- What the task requires
Copy the records below without altering a single word.

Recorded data
------------------------------------------------

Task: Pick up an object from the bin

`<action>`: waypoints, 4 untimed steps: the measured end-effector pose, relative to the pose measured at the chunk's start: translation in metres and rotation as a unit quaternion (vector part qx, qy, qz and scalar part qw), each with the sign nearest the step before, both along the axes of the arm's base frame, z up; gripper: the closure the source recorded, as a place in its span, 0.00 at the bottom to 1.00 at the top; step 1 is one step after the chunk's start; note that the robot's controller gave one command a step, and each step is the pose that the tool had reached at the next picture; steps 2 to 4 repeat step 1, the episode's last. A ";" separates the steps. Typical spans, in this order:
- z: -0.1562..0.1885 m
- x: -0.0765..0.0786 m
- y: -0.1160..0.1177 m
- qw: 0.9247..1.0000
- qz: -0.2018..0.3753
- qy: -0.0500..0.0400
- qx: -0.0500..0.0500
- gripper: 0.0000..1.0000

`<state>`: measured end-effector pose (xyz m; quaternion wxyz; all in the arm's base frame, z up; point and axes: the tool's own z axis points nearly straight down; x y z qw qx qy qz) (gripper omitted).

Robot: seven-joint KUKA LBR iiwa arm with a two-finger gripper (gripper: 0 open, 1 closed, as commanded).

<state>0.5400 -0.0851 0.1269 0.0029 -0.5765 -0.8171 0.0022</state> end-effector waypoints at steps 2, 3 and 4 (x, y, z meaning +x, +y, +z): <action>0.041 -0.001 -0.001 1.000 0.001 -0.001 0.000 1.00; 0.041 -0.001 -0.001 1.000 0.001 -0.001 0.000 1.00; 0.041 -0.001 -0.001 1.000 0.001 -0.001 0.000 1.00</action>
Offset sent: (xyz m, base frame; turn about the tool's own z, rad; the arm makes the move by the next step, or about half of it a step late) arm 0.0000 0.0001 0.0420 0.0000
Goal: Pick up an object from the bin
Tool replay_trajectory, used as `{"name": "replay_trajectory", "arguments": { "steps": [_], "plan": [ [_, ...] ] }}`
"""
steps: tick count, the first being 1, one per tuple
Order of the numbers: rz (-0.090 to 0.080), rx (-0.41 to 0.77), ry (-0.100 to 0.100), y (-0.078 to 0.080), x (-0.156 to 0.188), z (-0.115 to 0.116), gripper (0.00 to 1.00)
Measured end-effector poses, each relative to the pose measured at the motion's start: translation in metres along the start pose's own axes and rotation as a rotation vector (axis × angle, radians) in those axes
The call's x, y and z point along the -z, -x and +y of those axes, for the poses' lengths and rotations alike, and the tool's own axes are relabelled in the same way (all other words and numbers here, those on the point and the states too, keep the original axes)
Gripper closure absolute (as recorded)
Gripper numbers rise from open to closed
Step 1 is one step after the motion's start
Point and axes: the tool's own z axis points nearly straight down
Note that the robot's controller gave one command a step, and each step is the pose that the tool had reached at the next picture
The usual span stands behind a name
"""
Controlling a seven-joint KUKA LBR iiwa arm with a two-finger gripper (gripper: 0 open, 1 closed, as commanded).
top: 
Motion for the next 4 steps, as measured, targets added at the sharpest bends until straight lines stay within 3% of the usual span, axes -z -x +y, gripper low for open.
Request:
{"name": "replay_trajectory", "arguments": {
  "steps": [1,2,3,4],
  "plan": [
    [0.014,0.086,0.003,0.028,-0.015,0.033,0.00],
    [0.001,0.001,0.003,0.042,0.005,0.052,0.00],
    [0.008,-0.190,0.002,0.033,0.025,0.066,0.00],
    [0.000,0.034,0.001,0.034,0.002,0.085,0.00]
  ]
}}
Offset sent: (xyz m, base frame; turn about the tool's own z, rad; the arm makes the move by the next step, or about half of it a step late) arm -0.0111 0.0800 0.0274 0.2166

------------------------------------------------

- Response below
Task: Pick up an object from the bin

`<action>`: waypoints, 4 untimed steps: the measured end-effector pose, relative to the pose measured at the chunk's start: translation in metres and rotation as a unit quaternion (vector part qx, qy, qz and scalar part qw), each with the sign nearest the step before, both along the axes of the arm's base frame, z up; gripper: the closure the source recorded, as a place in its span, 0.00 at the bottom to 1.00 at the top; step 1 is one step after the chunk's start; note that the robot's controller gave one command a step, and each step is the pose that the tool had reached at the next picture; steps 2 to 4 repeat step 1, the episode's last. A ";" separates the steps. Typical spans, in this order:
- z: -0.1562..0.1885 m
- x: -0.0765..0.0786 m
- y: -0.1160..0.1177 m
- qw: 0.9247..1.0000
- qz: -0.2018..0.3753
- qy: -0.0500..0.0400
- qx: -0.0500..0.0500
- gripper: 0.0000..1.0000

`<state>`: measured end-effector pose (xyz m; quaternion wxyz; all in the arm's base frame, z up; point and axes: the tool's own z axis points nearly straight down; x y z qw qx qy qz) (gripper omitted).

Robot: seven-joint KUKA LBR iiwa arm with a two-finger gripper (gripper: 0 open, 1 closed, as commanded).

<state>0.5400 -0.0851 0.1269 0.0029 -0.5765 -0.8171 0.0022</state> end-effector waypoints at steps 2, 3 and 4 (x, y, z meaning +x, +y, +z): <action>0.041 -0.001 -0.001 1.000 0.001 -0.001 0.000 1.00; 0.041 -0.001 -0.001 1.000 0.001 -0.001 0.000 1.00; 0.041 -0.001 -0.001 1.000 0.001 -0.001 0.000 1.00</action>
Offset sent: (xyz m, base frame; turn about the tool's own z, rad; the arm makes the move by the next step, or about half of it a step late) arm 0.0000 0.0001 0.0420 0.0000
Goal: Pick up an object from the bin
Tool replay_trajectory, used as `{"name": "replay_trajectory", "arguments": { "steps": [_], "plan": [ [_, ...] ] }}`
"""
steps: tick count, the first being 1, one per tuple
Order of the numbers: rz (-0.090 to 0.080), rx (-0.41 to 0.77), ry (-0.100 to 0.100), y (-0.078 to 0.080), x (-0.156 to 0.188), z (-0.115 to 0.116), gripper (0.00 to 1.00)
Measured end-effector poses, each relative to the pose measured at the motion's start: translation in metres along the start pose's own axes and rotation as a rotation vector (axis × angle, radians) in those axes
The call's x, y and z point along the -z, -x and +y of those axes, for the poses' lengths and rotations alike, and the tool's own axes are relabelled in the same way (all other words and numbers here, those on the point and the states too, keep the original axes)
Gripper closure absolute (as recorded)
Gripper numbers rise from open to closed
Step 1 is one step after the motion's start
Point and axes: the tool's own z axis points nearly straight down
Note that the robot's controller gave one command a step, and each step is the pose that the tool had reached at the next picture
The usual span stands behind a name
"""
Controlling a seven-joint KUKA LBR iiwa arm with a two-finger gripper (gripper: 0 open, 1 closed, as commanded).
top: 
Motion for the next 4 steps, as measured, targets added at the sharpest bends until straight lines stay within 3% of the usual span, axes -z -x +y, gripper low for open.
Request:
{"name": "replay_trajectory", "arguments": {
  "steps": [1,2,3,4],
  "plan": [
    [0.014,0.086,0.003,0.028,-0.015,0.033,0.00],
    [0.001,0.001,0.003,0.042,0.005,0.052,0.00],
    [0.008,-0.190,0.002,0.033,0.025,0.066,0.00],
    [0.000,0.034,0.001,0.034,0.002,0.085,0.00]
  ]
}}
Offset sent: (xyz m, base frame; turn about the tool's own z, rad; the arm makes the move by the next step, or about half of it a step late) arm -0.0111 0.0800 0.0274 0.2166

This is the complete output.